- Exercise prompt: Each line of the material below is to be written out exactly. Leave out any picture.

- Data extract:
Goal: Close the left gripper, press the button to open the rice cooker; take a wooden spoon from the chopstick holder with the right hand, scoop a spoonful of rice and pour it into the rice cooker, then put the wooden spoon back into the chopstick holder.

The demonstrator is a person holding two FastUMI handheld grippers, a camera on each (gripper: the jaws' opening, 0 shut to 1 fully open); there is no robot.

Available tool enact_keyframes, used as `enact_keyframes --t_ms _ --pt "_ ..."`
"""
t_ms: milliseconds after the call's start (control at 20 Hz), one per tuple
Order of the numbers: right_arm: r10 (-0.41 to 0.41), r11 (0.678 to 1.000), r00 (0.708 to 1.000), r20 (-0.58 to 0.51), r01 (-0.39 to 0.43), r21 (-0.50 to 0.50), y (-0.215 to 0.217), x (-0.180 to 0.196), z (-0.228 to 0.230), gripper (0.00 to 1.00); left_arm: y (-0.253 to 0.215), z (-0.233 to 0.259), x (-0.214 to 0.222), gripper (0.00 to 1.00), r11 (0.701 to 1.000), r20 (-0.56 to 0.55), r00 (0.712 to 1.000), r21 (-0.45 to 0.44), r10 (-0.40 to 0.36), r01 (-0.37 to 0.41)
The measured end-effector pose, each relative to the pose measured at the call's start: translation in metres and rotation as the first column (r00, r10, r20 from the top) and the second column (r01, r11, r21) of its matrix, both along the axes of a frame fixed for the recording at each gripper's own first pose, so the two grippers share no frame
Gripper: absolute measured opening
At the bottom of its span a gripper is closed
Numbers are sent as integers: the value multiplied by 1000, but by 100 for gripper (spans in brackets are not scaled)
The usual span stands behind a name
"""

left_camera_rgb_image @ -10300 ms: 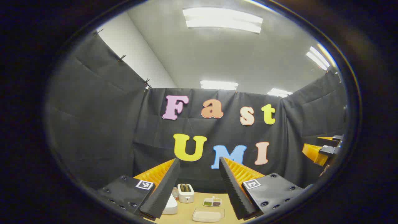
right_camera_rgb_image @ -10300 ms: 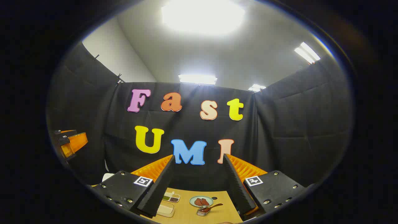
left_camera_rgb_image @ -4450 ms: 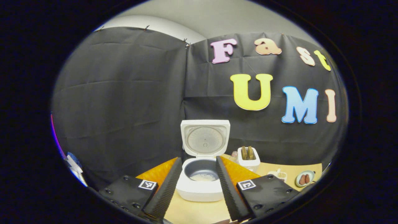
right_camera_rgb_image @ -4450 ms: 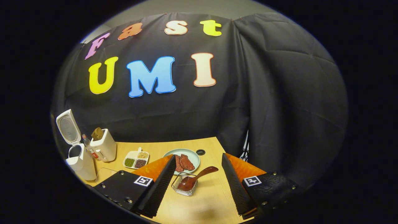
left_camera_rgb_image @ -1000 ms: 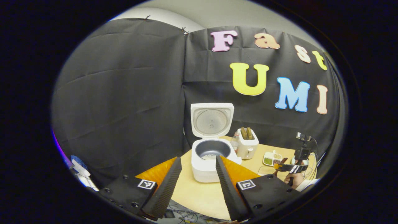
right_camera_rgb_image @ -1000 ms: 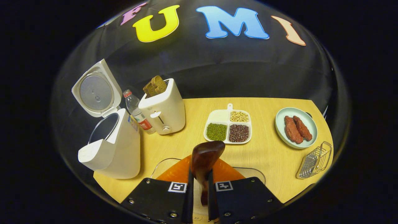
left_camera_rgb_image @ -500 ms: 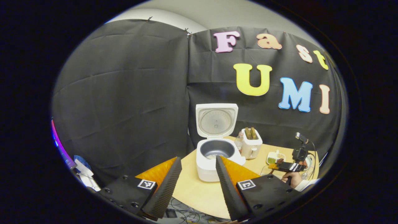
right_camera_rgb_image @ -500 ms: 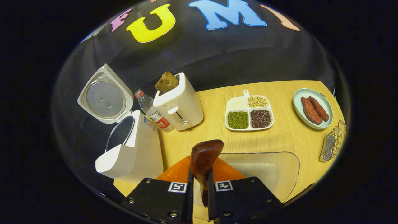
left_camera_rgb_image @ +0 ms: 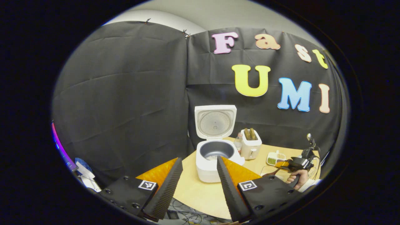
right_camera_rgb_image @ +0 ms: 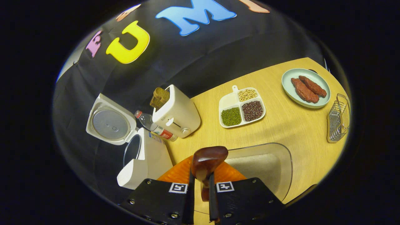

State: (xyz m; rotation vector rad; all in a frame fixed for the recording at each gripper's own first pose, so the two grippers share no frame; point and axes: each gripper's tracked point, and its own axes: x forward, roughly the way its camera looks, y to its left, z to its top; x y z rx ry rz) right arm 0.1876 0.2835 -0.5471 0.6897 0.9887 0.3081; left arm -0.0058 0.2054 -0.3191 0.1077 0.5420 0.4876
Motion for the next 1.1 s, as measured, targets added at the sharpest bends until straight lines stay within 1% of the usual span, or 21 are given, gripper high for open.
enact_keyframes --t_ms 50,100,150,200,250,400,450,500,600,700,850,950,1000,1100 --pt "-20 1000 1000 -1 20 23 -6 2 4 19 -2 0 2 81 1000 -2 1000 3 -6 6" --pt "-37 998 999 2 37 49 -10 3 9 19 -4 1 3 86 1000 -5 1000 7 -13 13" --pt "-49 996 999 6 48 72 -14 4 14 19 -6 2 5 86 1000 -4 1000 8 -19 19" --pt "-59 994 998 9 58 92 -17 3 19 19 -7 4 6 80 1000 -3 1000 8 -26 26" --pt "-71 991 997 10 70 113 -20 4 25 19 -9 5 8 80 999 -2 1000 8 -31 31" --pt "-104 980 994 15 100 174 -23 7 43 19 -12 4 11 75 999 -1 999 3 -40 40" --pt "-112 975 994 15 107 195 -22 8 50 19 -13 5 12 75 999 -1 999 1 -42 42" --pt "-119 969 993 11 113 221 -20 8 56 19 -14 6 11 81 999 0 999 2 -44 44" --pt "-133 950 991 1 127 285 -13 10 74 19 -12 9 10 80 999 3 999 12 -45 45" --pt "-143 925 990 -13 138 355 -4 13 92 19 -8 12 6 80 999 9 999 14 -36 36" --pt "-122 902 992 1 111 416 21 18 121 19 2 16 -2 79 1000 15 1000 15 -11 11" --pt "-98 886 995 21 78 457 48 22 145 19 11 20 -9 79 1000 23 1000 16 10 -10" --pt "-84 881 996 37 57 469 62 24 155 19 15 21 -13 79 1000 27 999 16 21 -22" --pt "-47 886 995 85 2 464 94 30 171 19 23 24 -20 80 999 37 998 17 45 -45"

- Answer to the exercise:
Goal: Close the left gripper, press the button to open the rice cooker; take a wooden spoon from the chopstick holder with the right hand, scoop a spoonful of rice and pour it into the rice cooker, then put the wooden spoon back into the chopstick holder.

The demonstrator is a person holding two FastUMI handheld grippers, a camera on each (gripper: the jaws' opening, 0 shut to 1 fully open); there is no robot.

Available tool enact_keyframes, used as `enact_keyframes --t_ms _ --pt "_ ..."`
"""
t_ms: milliseconds after the call's start (control at 20 Hz), one per tuple
Order of the numbers: right_arm: r10 (-0.41 to 0.41), r11 (0.678 to 1.000), r00 (0.708 to 1.000), r20 (-0.58 to 0.51), r01 (-0.39 to 0.43), r21 (-0.50 to 0.50), y (-0.215 to 0.217), x (-0.180 to 0.196), z (-0.228 to 0.230), gripper (0.00 to 1.00); left_arm: y (-0.253 to 0.215), z (-0.233 to 0.259), x (-0.214 to 0.222), gripper (0.00 to 1.00), r11 (0.701 to 1.000), r20 (-0.56 to 0.55), r00 (0.712 to 1.000), r21 (-0.45 to 0.44), r10 (-0.40 to 0.36), r01 (-0.37 to 0.41)
The measured end-effector pose, each relative to the pose measured at the call's start: translation in metres and rotation as the first column (r00, r10, r20 from the top) and the second column (r01, r11, r21) of its matrix, both along the axes of a frame fixed for the recording at each gripper's own first pose, so the two grippers share no frame
Gripper: absolute measured opening
At the bottom of its span a gripper is closed
Numbers are sent as integers: the value multiplied by 1000, but by 100 for gripper (spans in brackets are not scaled)
The usual span stands behind a name
"""

left_camera_rgb_image @ -10300 ms: 
right_camera_rgb_image @ -10300 ms: 
left_camera_rgb_image @ -4450 ms: 
right_camera_rgb_image @ -4450 ms: 
left_camera_rgb_image @ -1000 ms: 
right_camera_rgb_image @ -1000 ms: 
left_camera_rgb_image @ -500 ms: 
right_camera_rgb_image @ -500 ms: 
left_camera_rgb_image @ +0 ms: 
right_camera_rgb_image @ +0 ms: 

State: (xyz m; rotation vector rad; all in a frame fixed for the recording at each gripper's own first pose, so the two grippers share no frame; point and axes: each gripper's tracked point, and its own axes: x forward, roughly the way its camera looks, y to its left, z to its top; x y z rx ry rz) right arm 0.1876 0.2835 -0.5471 0.6897 0.9887 0.3081; left arm -0.0058 0.2054 -0.3191 0.1077 0.5420 0.4876
Motion for the next 1.1 s, as measured, targets added at the sharpest bends until straight lines stay within 1% of the usual span, or 21 are given, gripper high for open.
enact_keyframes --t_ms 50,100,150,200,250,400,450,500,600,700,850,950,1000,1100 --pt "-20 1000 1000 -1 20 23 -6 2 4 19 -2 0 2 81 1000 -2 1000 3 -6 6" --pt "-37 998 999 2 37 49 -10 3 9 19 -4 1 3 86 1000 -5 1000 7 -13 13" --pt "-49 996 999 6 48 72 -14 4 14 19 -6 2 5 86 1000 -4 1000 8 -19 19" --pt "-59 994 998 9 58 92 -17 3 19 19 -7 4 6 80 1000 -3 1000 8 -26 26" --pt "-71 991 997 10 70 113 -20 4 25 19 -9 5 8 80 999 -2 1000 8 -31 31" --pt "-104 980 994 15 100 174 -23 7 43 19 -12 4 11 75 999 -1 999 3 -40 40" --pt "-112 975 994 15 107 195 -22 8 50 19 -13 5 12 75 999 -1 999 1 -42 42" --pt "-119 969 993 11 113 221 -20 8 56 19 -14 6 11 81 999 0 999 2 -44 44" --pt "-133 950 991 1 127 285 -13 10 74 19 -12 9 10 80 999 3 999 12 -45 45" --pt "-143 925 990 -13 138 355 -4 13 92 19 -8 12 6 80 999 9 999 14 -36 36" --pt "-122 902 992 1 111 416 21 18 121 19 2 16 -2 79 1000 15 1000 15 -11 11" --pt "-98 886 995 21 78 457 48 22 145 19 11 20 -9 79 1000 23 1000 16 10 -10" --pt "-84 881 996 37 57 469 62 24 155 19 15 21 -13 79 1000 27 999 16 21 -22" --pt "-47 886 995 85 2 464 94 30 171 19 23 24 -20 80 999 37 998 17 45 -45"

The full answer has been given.